Re: Syncrep and improving latency due to WAL throttling

From: Tomas Vondra <tomas(dot)vondra(at)enterprisedb(dot)com>
To: Andres Freund <andres(at)anarazel(dot)de>
Cc: Jakub Wartak <jakub(dot)wartak(at)enterprisedb(dot)com>, PostgreSQL Hackers <pgsql-hackers(at)postgresql(dot)org>, Alvaro Herrera <alvherre(at)alvh(dot)no-ip(dot)org>
Subject: Re: Syncrep and improving latency due to WAL throttling
Date: 2023-01-26 18:53:20
Message-ID: bc92154a-28e3-8e66-ce8f-54fee1713aed@enterprisedb.com
Views: Raw Message | Whole Thread | Download mbox | Resend email
Thread:
Lists: pgsql-hackers

On 1/26/23 16:40, Andres Freund wrote:
> Hi,
>
> On 2023-01-26 12:08:16 +0100, Tomas Vondra wrote:
>> It's not clear to me how could it cause deadlocks, as we're not waiting
>> for a lock/resource locked by someone else, but it's certainly an issue
>> for uninterruptible hangs.
>
> Maybe not. But I wouldn't want to bet on it. It's a violation of all kinds of
> lock-ordering rules.
>

Not sure what lock ordering issues you have in mind, but I agree it's
not the right place for the sleep, no argument here.

>
>>> My best idea for how to implement this in a somewhat safe way would be for
>>> XLogInsertRecord() to set a flag indicating that we should throttle, and set
>>> InterruptPending = true. Then the next CHECK_FOR_INTERRUPTS that's allowed to
>>> proceed (i.e. we'll not be in a critical / interrupts off section) can
>>> actually perform the delay. That should fix the hard deadlock danger and
>>> remove most of the increase in lock contention.
>>>
>>
>> The solution I've imagined is something like autovacuum throttling - do
>> some accounting of how much "WAL bandwidth" each process consumed, and
>> then do the delay/sleep in a suitable place.
>
> Where would such a point be, except for ProcessInterrupts()? Iteratively
> adding a separate set of "wal_delay()" points all over the executor,
> commands/, ... seems like a bad plan.
>

I haven't thought about where to do the work, TBH. ProcessInterrupts()
may very well be a good place.

I should have been clearer, but the main benefit of autovacuum-like
throttling is IMHO that it involves all processes and a global limit,
while the current approach is per-backend.

>
>>> I don't think doing an XLogFlush() of a record that we just wrote is a good
>>> idea - that'll sometimes significantly increase the number of fdatasyncs/sec
>>> we're doing.

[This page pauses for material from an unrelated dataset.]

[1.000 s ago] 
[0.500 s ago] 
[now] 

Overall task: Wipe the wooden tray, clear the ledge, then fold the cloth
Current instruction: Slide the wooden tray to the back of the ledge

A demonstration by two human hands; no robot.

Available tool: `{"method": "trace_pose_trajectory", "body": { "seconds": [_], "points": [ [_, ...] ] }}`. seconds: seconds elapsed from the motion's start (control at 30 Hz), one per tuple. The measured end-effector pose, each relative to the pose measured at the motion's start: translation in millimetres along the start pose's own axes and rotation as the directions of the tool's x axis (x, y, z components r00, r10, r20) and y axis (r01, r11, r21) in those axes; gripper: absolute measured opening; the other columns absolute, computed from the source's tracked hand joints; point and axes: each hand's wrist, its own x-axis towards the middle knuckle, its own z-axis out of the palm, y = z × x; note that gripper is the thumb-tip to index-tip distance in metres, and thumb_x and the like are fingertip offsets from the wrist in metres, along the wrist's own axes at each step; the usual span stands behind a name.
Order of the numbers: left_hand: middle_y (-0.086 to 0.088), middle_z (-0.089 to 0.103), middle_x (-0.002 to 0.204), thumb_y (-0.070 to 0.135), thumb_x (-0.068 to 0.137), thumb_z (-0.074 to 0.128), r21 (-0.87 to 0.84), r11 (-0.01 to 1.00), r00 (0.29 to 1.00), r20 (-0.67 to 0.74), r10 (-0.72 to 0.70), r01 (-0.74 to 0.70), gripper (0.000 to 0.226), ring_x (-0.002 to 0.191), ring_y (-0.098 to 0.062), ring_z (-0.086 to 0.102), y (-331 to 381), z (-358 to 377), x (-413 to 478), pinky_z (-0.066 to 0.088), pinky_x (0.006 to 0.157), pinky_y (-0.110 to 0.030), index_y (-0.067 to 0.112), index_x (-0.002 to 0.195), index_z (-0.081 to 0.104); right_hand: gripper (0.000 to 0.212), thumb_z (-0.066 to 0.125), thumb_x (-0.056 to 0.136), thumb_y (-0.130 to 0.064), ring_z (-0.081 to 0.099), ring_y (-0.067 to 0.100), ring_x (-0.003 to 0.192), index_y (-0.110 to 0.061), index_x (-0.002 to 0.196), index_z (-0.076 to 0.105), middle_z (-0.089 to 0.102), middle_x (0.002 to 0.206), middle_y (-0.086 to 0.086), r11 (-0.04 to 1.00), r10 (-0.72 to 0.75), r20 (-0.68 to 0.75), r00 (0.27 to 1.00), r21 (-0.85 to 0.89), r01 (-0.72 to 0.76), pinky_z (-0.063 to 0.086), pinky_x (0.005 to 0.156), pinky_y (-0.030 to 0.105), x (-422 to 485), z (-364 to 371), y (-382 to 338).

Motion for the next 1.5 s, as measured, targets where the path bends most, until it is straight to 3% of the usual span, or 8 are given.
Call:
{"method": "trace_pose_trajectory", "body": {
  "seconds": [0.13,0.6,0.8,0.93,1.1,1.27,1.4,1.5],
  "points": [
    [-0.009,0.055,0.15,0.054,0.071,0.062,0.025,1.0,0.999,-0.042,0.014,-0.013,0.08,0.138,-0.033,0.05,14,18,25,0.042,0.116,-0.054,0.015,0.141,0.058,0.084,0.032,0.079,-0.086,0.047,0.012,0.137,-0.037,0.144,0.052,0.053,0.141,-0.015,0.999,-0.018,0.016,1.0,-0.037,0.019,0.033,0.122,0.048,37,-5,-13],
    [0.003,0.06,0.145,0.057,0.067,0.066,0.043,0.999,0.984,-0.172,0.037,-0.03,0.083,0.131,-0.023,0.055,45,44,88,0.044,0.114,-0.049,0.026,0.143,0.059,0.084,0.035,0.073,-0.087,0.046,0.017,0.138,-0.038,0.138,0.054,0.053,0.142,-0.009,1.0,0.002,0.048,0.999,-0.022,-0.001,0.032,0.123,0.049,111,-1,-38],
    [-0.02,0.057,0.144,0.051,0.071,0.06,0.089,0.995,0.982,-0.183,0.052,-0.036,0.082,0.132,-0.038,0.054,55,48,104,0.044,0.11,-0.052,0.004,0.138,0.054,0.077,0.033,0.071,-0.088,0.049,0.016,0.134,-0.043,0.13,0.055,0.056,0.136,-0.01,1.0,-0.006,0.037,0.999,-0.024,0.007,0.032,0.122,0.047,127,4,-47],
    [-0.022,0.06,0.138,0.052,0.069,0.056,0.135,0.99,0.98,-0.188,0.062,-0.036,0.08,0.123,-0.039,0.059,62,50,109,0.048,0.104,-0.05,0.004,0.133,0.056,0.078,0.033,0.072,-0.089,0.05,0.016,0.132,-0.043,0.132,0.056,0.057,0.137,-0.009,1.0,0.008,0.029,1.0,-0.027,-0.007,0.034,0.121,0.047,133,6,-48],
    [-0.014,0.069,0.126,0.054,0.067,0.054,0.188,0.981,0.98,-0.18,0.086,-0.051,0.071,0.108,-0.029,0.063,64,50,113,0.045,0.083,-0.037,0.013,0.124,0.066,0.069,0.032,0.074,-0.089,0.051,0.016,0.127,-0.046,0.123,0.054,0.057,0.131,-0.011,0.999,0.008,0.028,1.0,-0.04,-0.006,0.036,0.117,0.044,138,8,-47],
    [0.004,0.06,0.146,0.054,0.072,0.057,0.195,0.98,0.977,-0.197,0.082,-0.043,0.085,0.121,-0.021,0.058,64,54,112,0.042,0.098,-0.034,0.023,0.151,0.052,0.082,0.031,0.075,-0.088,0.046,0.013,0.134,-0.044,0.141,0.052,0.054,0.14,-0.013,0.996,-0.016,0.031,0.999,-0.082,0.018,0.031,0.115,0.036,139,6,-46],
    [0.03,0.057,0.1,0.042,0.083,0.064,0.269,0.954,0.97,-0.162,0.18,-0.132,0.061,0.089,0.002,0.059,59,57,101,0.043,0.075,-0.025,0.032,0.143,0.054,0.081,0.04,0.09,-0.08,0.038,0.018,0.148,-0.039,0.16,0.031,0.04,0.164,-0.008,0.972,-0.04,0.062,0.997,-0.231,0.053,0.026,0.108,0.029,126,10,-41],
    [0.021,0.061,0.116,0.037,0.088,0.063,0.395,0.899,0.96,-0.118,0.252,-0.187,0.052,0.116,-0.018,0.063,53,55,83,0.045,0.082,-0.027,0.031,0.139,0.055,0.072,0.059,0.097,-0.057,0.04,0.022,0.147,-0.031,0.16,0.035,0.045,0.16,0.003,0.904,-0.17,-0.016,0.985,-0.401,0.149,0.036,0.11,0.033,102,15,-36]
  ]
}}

To make matters worse, this will often cause partially filled WAL
>>> pages to be flushed out - rewriting a WAL page multiple times can
>>> significantly increase overhead on the storage level. At the very least this'd
>>> have to flush only up to the last fully filled page.
>>>
>>
>> I don't see why would that significantly increase the number of flushes.
>> The goal is to do this only every ~1MB of a WAL or so, and chances are
>> there were many (perhaps hundreds or more) commits in between. At least
>> in a workload with a fair number of OLTP transactions (which is kinda
>> the point of all this).
>
> Because the accounting is done separately in each process. Even if you just
> add a few additional flushes for each connection, in aggregate that'll be a
> lot.
>

How come? Imagine the backend does flush only after generating e.g. 1MB
of WAL. Small transactions won't do any additional flushes at all
(because commit resets the accounting). Large transactions will do an
extra flush every 1MB, so 16x per WAL segment. But in between there will
be many commits from the small transactions. If we backoff to the last
complete page, that should eliminate even most of these flushes.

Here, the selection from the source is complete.